Asia takes center stage

Geography has also worked in Neurophet’s favor. As with Kisunla (donanemab), the path ran U.S. first, then Japan, with the U.K. before China, and Korea not yet cleared.

Instead, Lilly is running an eight-country phase 3 bridging study, TRAILBLAZER-ALZ 5, recruiting at about 16 sites in Korea and targeting a first completion around July 2028, according to ClinicalTrials.gov. 

Lilly has not said when it will file locally, but Been said for Neurophet, Asia has shifted from afterthought to priority: prescriptions in Japan and China are “almost on par” with the U.S., and revenue across the countries is “nearly comparable.” “That is why we pushed so actively into Japan.”

Collecting imaging data is cheaper and faster in Korea. An amyloid PET scan typically runs about 1.0–1.5 million won here (about $730–$1,100). In Europe, self-pay prices generally land around €1,000–€5,000 or more (about $1,100–$5,500+), and in the U.S. a self-pay amyloid PET is often $3,000–$5,000 or higher, according to multiple industry estimates. 

Neurophet says its cost base and PET-first focus give it an edge over Western challengers like Cortechs.ai and icometrix, which emphasize MRI and keep PET quant tools in research use.

Cortechs.ai said in June it was preparing a 510(k) for NeuroQuant PET, and icometrix has been building MRI-led Alzheimer’s tools with Philips.

Still, finances loom.
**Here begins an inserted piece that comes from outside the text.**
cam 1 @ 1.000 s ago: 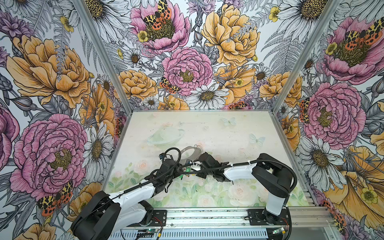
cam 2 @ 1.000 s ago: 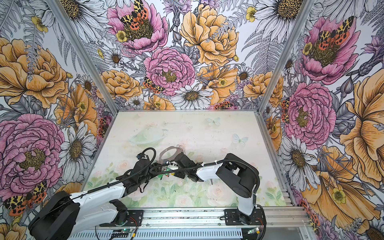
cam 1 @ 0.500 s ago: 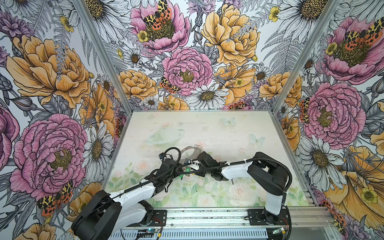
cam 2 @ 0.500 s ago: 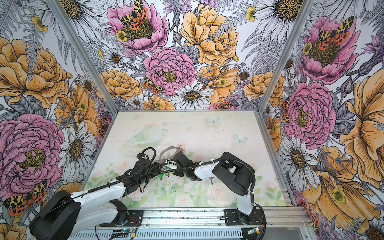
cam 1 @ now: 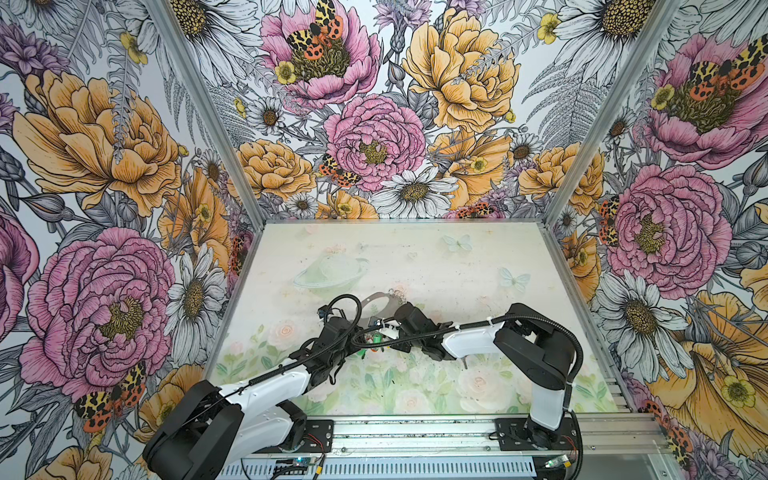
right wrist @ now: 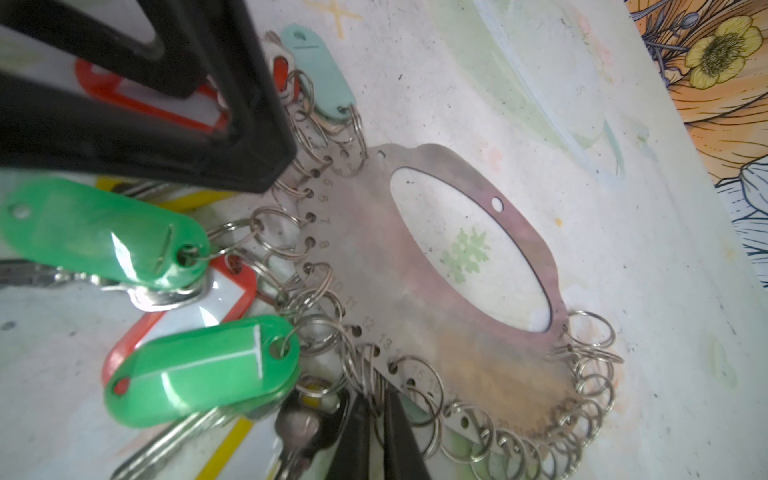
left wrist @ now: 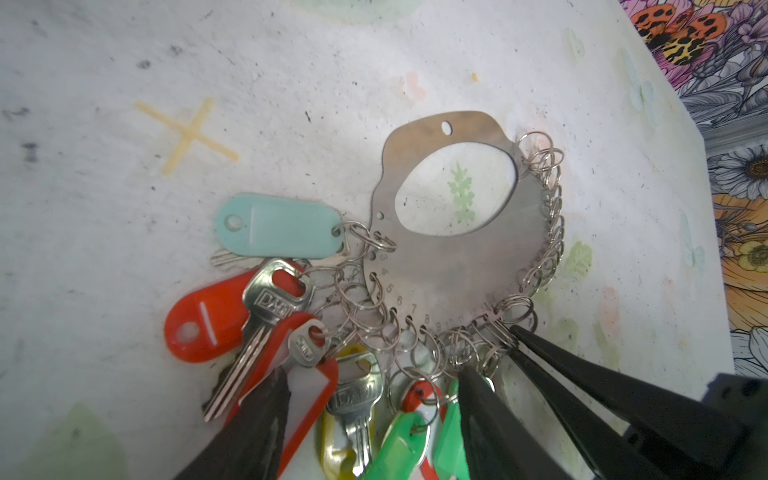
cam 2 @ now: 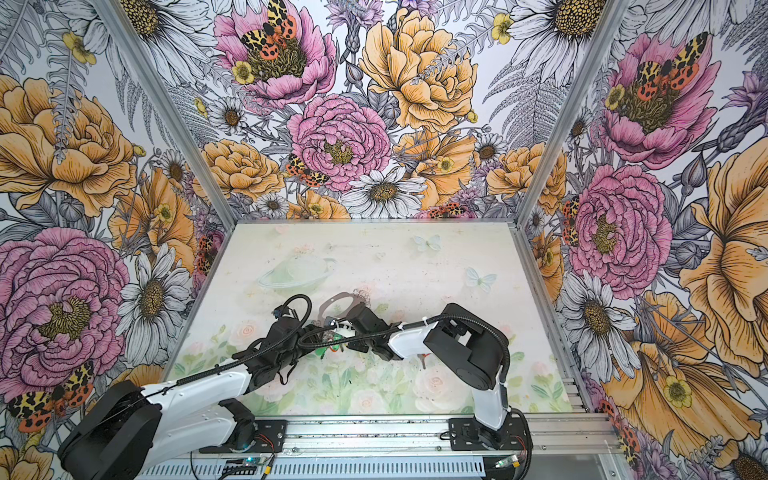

Neurophet posted a 14.6 billion won operating loss in 2024, with cumulative deficits above 60 billion won. Management projects break-even by 2027, but only if pharma partnerships turn into real contracts. 

Treatment’s second act

The bigger gamble is what happens once the current wave of anti-amyloid drugs is eclipsed. Kisunla already carries an FDA-cleared dosing update aimed at ARIA risk. Next up, Roche’s trontinemab is moving to phase 3 after early data showing rapid plaque clearance with low ARIA, and Lilly’s remternetug is already in phase 3. The field still remembers gantenerumab’s 2022 miss, so optimism is measured. 

Neurophet is betting that no drug will be perfect and that each new mechanism will need its own monitoring tools. “Our business model depends on there being the next generation,” Been said. “A single drug saturates fast. What we want is new mechanisms, new biomarkers, new reasons for hospitals to need us.”

That logic reframes pharma partnerships: the goal isn’t just to be bundled with Kisunla or Leqembi, but to be at the table for trial design of the next wave. Neurophet is already analyzing trial data for pharma, though Been declined to specify which companies beyond Lilly and Roche. 

Neurophet’s public story, then, has moved in stages: from FDA clearances for niche imaging tools, to IPO roadshows touting Alzheimer’s monitoring, to guarded pharma data evaluations. The company has learned to match its messaging to the moment, but the throughline -- a bet on Alzheimer’s becoming treatable -- hasn’t changed.

“We had no answer for years when people asked what happens if no therapy comes,” Been said. “Now the question is: who measures these drugs best?”